TASK DESCRIPTION: Using the material that follows, output exactly the lines from the one containing "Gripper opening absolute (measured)" through the one containing "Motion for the", with both ends kept.

COLLECTED MATERIAL:
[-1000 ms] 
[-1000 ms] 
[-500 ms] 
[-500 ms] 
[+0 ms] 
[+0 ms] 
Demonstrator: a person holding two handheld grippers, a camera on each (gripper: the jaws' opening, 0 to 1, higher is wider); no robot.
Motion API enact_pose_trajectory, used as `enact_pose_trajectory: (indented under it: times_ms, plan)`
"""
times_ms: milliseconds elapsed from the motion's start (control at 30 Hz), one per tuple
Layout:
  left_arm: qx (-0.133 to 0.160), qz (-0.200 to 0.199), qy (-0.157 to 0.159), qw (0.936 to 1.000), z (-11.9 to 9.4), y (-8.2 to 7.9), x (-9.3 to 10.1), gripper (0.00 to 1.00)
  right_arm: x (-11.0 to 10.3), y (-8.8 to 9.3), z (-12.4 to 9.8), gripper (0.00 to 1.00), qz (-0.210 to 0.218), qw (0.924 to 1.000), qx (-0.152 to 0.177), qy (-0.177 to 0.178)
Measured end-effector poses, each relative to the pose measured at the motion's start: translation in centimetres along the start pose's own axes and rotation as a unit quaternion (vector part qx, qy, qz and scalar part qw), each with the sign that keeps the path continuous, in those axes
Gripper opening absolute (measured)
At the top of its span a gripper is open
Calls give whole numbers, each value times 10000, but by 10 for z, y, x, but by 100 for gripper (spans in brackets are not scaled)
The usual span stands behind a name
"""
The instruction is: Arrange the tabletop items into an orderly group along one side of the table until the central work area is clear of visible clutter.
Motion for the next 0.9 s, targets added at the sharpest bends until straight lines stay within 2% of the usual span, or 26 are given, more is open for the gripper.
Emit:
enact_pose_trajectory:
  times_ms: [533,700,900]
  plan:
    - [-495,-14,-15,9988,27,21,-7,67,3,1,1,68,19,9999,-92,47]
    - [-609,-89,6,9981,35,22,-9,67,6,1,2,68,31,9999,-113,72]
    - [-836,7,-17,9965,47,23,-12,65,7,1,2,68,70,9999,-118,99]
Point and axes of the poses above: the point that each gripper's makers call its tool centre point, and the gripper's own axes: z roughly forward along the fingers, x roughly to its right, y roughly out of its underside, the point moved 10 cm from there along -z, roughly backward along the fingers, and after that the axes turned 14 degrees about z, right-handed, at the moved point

TASK RESPONSE:
Gripper opening absolute (measured)
At the top of its span a gripper is open
Calls give whole numbers, each value times 10000, but by 10 for z, y, x, but by 100 for gripper (spans in brackets are not scaled)
The usual span stands behind a name
"""
The instruction is: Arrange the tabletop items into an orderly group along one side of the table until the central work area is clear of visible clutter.
Motion for the next 0.9 s, targets added at the sharpest bends until straight lines stay within 2% of the usual span, or 26 are given, more is open for the gripper.

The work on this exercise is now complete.